Chapter 37Netflix versus Blockbuster

Businesses fail all the time. I've had a few myself and watched many others. Just about every entrepreneur I know has left one behind. The hardest ones fail slowly, leaving us with some kind of hope that if we'd just tried this or that things would have been different. Ideally, we close up shop with some new lessons learned, only slightly banged up and ready to start again.

When large companies fail, and we certainly have seen some doozies in the past few years, we sit like armchair quarterbacks and make our calls on just what did them in. Of course, if we'd been in charge, we would have seen that whole digital photography thing taking over, right? At times like those, I am thankful to have had my failures quietly and not in the headlines of every newspaper and blog.

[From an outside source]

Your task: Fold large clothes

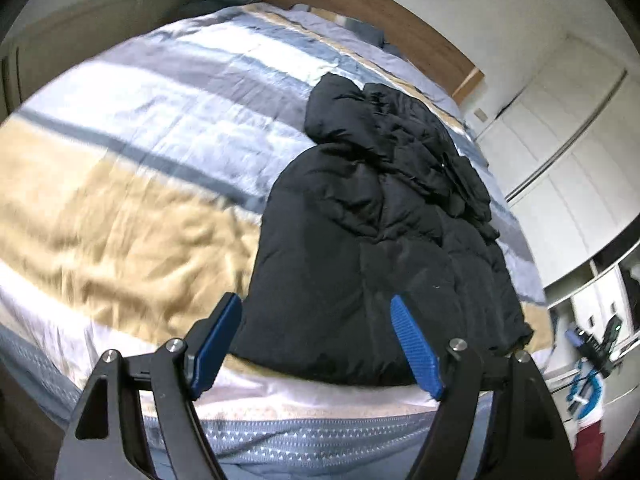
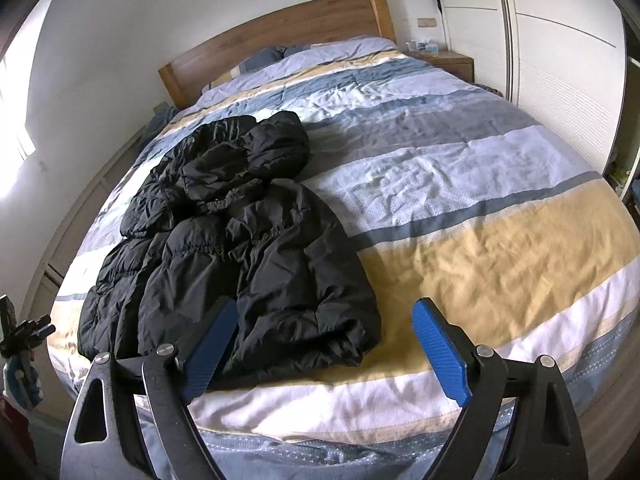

The opinions seem to be especially loud when it's a brand we grew up with, was especially successful, or was something that was part of our common experiences. The bigger they are, the harder they fall, right?

Growing up, Friday nights meant wandering the aisles of Blockbuster to pick out a movie—quietly judging other people's choices and hoping you'd remembered your membership card. The kid working behind the counter had seen every movie. The board in the back let you know when The Crow would finally be out on video.

Finding a Blockbuster case in the back of your locker at the end of the year and realizing Monty Python and the Holy Grail was 9 weeks late…the horror.

So, what ...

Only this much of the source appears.